Julian'ın tavrı aniden değişti, nazik kralın yerini kükreyen bir aslan aldı. “Hangi sözü bozdum!! ve bana bunu sormaya cesaretin var mı!! Lanet olsun!! Son birkaç yıldır neredeydin ha!”
Julian'ın duyguları yükselirken ondan güçlü bir enerji yayılıyordu. Bu sadece zihinsel bir değişim değildi; elle tutulur bir güçtü, aurasında elle tutulur bir yükselişti. Enerji değişimini hissettiğinde, muhafızlarını çağırmak için acil bir komut verdi.
Ama Emery, şimşek kadar hızlı ve bir o kadar da öngörülemez bir şekilde Julian'ın üzerine atıldı. Bulanık bir hareketle Romalıyı yakaladı, parmakları Julian'ın gücünün özüne dokundu ve onlar uzaysal bir kapının dönen girdabına çekilerek ortadan kayboldular.
Yeniden ortaya çıktıklarında çevre büyük ölçüde değişmişti. Gösterişli odalar gitti, yerini görkemli Roma şehrinin yüz mil dışında ıssız bir manzaranın açık genişliği aldı. Ani yerinden çıkma Julian'ın bir an için yönünü şaşırmasına neden oldu.
Kendini toparlayıp gözlerinde açıkça görülen öfkeyle Emery'ye baktı. “Fakat abartıyorsun Emery! Hiç kimse, HİÇ KİMSE bir Kaesar'a böyle davranamaz!”
Emery'nin cevabı sözlü değildi ancak savaş enerjisinde gözle görülür bir artış vardı. Julian'ın öfkesi doruğa ulaştığında Emery ondan hem savaş gücü hem de ruh gücü olarak ezici bir gücün yayıldığını hissetti. yarım ay evresinin gücüne rakip olabilecek bir güç.
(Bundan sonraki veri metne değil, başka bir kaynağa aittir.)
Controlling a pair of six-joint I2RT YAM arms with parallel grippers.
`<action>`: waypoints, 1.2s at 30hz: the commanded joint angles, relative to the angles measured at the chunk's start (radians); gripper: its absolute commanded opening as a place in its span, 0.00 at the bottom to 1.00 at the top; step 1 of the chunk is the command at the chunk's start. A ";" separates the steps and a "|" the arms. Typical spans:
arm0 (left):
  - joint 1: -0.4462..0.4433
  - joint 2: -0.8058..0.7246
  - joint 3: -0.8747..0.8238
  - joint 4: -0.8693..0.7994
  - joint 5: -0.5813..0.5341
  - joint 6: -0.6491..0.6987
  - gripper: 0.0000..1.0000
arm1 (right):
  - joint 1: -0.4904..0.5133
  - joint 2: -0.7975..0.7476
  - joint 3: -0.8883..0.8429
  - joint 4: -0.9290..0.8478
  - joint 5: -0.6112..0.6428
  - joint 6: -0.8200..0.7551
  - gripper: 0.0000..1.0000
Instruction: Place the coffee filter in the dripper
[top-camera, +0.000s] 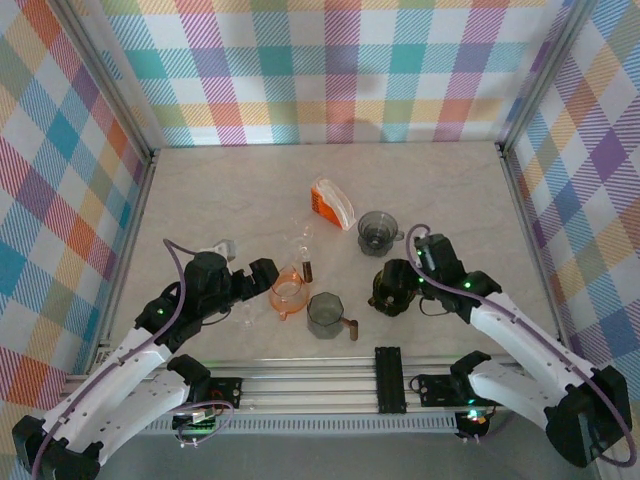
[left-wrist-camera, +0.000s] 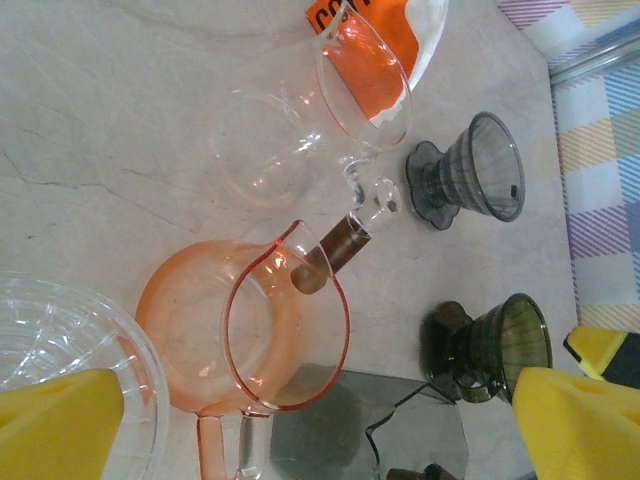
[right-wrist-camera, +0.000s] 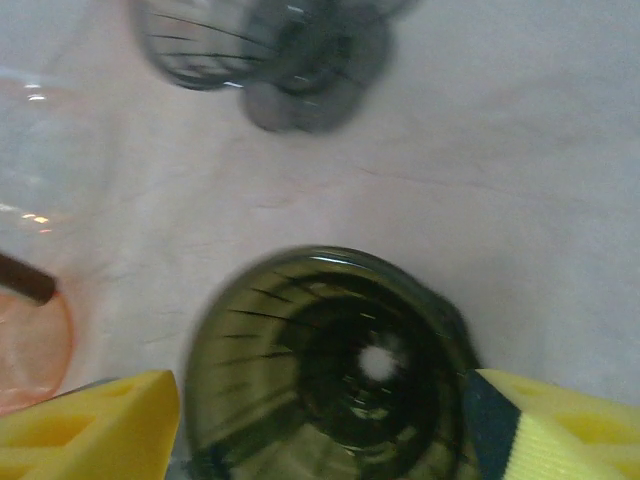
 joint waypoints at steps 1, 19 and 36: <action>-0.007 0.007 0.037 -0.003 -0.034 0.012 1.00 | -0.055 -0.005 -0.024 -0.044 -0.041 0.044 0.72; -0.007 0.009 0.042 -0.033 -0.063 0.011 1.00 | -0.109 0.108 -0.071 0.037 -0.109 0.032 0.14; -0.007 0.002 0.081 -0.059 -0.049 0.021 1.00 | -0.098 0.034 0.212 -0.151 -0.279 -0.117 0.00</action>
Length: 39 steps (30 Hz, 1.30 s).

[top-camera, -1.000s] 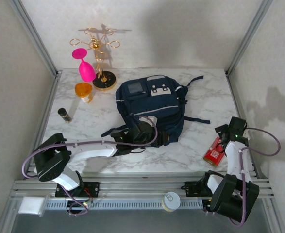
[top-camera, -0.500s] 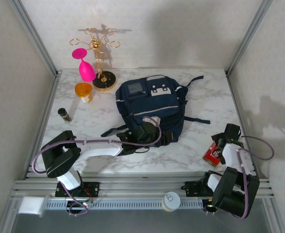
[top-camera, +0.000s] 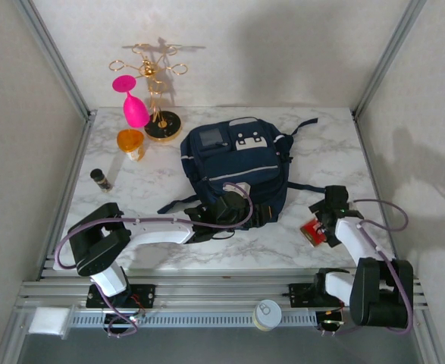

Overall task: Pack the student bag
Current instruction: Move the personal item to the bottom-center of the table, then move the student bag to the center of the table.

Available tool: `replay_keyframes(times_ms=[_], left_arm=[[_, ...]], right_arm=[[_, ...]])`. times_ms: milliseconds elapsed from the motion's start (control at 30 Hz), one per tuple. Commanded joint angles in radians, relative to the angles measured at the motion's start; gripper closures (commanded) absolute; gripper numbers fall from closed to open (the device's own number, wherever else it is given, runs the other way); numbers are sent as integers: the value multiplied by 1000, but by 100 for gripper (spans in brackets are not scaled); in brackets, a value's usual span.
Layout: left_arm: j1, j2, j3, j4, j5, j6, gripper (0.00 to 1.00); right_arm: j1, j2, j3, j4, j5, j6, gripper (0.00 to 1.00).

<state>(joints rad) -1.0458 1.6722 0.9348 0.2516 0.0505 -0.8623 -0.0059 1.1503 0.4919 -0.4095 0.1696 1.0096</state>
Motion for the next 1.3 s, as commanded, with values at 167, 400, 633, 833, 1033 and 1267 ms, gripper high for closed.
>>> replay_keyframes(times_ms=[167,400,633,833,1033,1267], left_arm=[[-8,60,51,27,-31,-38,17],[-26,120,98,71,-30,-93,17],[-34,172,116,133,-47,-159,17],[-22,239,158,124,-58,-158,17],[69,313,199,101,-80,-102,18],[119,361,316,3,-72,-29,18]], right_arm=[[21,-46,86,15,-81,-90,1],[-208,133,227,103,-217,-354,1],[-248,400,384,159,-335,-451,1],[-245,472,375,187,-343,-424,1],[-231,474,306,207,-372,-400,1],[-159,397,219,185,-420,-390,1]])
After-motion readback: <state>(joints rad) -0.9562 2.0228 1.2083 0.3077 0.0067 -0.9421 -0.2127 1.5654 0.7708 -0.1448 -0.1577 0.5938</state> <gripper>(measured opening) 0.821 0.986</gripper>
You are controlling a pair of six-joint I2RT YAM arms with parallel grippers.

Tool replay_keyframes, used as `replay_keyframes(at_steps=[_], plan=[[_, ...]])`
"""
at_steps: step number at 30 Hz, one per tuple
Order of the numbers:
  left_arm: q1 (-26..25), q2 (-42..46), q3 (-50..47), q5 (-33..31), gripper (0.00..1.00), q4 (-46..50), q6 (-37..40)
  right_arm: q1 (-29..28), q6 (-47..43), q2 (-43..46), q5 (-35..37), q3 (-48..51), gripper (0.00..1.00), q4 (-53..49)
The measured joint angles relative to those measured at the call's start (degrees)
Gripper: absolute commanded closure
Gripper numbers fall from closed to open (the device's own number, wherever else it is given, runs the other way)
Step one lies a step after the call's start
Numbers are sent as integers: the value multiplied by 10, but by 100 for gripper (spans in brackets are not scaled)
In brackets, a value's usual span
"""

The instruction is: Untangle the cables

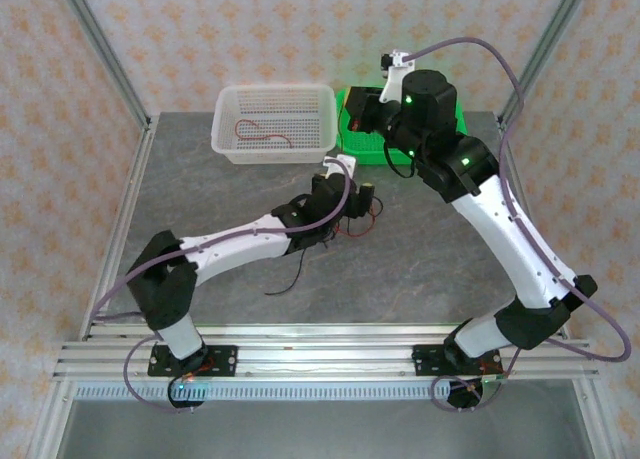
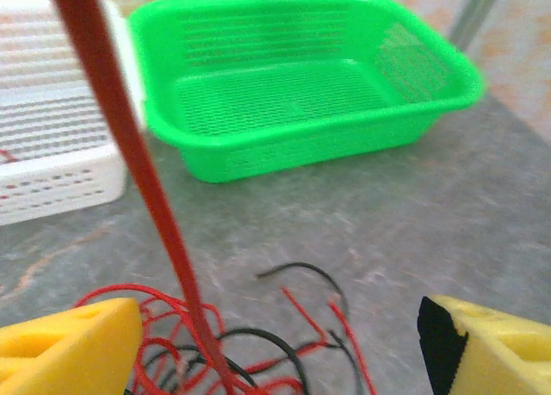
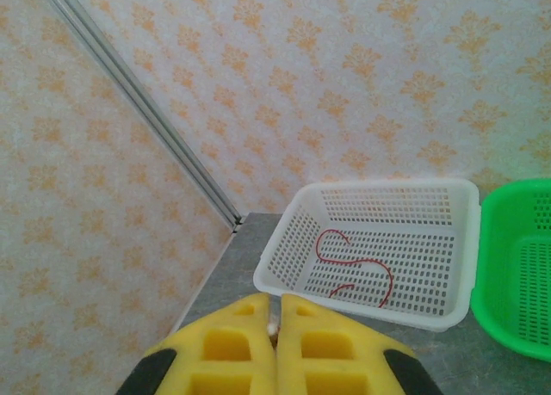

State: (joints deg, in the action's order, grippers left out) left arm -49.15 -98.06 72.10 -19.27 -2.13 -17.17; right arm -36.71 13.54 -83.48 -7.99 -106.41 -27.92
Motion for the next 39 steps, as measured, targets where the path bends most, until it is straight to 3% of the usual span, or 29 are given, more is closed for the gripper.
replay_keyframes(at_steps=[6, 21, 31, 39], plan=[[0, -40, -9, -56, 18, 3, 2, 0, 0, 5, 4, -10, 100, -21], [0, -40, -237, -41, 19, -66, -63, 0, -16, -1, 54, -182, 100, -68], [0, -31, -273, -21, 20, -112, -83, 0, -33, -10, 111, -214, 100, -49], [0, -21, -276, -17, 20, -125, -85, 0, -59, -10, 162, -219, 100, 25]])
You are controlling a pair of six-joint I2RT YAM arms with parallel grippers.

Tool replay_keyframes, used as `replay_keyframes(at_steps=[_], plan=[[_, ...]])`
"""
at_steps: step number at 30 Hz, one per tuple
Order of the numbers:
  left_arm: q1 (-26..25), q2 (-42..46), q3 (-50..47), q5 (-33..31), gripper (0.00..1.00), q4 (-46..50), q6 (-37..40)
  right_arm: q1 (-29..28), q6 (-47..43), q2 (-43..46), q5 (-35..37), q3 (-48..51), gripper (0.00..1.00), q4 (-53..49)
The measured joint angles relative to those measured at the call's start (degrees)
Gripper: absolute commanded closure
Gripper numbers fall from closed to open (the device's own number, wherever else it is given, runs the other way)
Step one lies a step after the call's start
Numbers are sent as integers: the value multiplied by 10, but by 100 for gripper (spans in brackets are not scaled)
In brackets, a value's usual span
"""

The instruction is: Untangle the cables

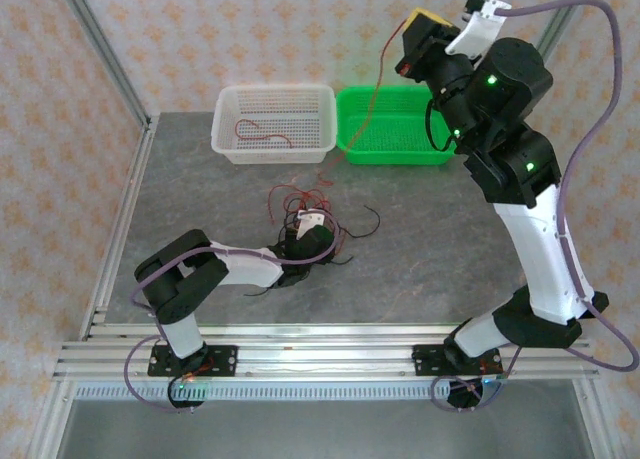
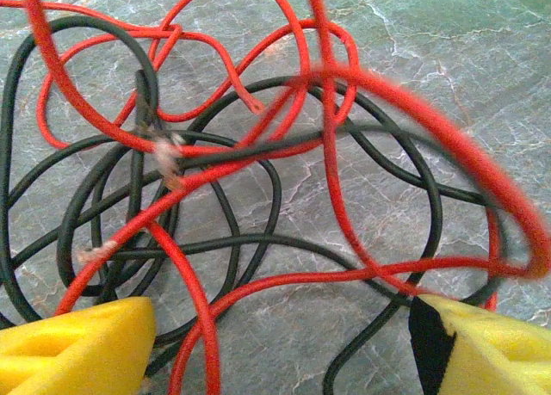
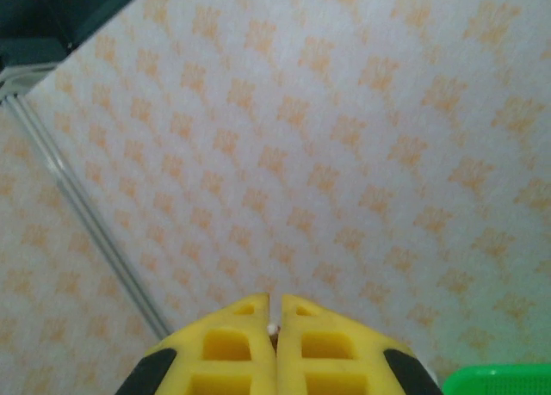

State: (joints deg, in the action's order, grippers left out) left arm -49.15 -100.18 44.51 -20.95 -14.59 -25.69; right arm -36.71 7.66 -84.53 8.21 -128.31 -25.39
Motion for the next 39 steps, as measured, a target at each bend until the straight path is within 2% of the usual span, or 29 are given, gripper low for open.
replay_keyframes(at_steps=[6, 11, 14, 24, 33, 39], plan=[[0, 0, 0, 10, 19, -2, 0, 0, -25, 3, 41, -2, 100, 69], [0, 24, 0, 18, 8, -2, 2, 0, -50, 3, 66, -2, 100, 111], [0, 70, 0, 28, 1, 2, 7, 0, -61, 1, 76, -8, 100, 122], [-9, 262, 116, 34, 1, 71, 32, 13, -78, -26, 81, -18, 100, 145], [-11, 423, 130, 25, 1, 100, 21, 19, -70, -81, -17, -20, 100, 179], [-11, 482, 125, 25, 1, 150, 6, 19, -63, -169, -86, -61, 100, 211]])
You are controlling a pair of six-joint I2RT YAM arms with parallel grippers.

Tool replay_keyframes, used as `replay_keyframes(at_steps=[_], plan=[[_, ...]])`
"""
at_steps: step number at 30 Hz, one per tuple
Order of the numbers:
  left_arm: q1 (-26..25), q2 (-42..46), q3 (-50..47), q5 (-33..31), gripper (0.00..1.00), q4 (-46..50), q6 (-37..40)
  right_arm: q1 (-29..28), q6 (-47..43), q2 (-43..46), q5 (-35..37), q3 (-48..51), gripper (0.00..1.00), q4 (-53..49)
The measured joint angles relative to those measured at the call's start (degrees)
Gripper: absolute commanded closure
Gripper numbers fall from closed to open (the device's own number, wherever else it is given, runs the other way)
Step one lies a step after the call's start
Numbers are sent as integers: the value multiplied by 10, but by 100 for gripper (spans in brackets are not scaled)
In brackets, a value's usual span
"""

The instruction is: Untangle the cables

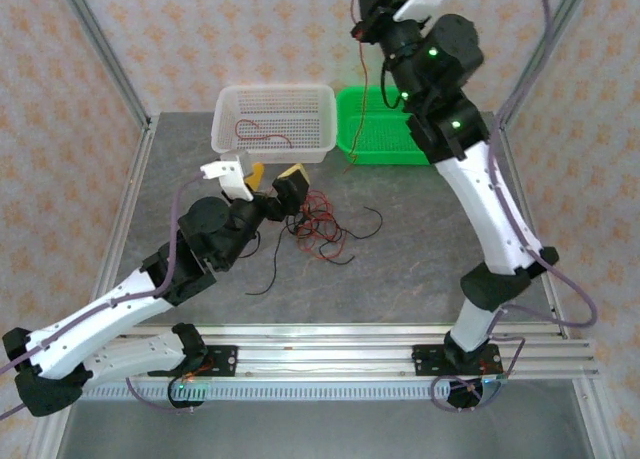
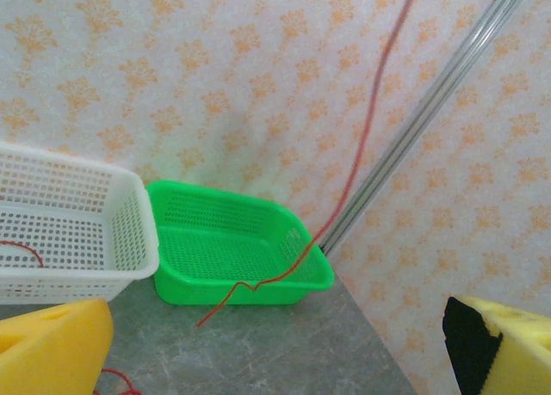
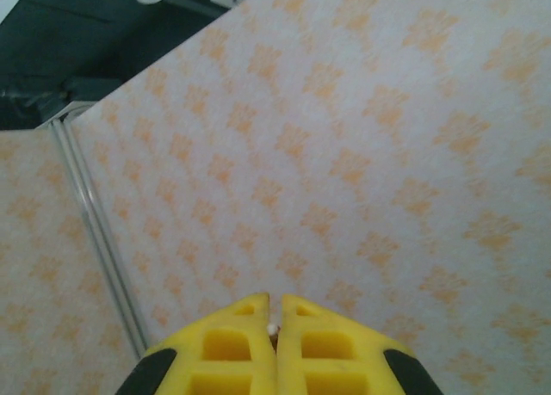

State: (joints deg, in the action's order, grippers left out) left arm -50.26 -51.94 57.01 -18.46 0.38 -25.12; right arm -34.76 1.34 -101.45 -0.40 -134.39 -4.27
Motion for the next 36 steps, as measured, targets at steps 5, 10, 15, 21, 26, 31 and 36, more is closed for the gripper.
replay_keyframes(at_steps=[5, 10, 15, 21, 26, 31, 36], plan=[[0, 33, -27, 0, 1, 38, -15, 0, -2, -79, -14, -65, 100, 18], [0, 52, -47, 0, 1, 66, -30, 0, -14, -117, -9, -89, 100, 77], [0, 62, -57, 0, 1, 79, -41, 0, -36, -160, -3, -103, 100, 166], [0, 81, -76, 1, 1, 93, -51, 0, -68, -285, 6, -141, 100, 260], [0, 91, -79, 0, 1, 108, -55, 0, -93, -411, 20, -147, 100, 262], [0, 101, -80, 0, 1, 115, -55, -2, -114, -466, 21, -118, 100, 184], [0, 127, -97, 13, 1, 110, -56, -5, -121, -466, 17, -110, 100, 112]])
Yüzleşmenin kaçınılmaz olduğunu anlayan Julian kılıcını kınından çıkardı. Dizginsiz bir şiddetle Emery'ye doğru atılırken, yaklaşan fırtınanın bir başlangıcı olarak loş ışıkta parıldadı.
xxxxxx
Web sitem www.avans.xyz aracılığıyla discord hakkındaki tartışmaya katılın
Bu içerik Fenrir Scans adresinden alınmıştır.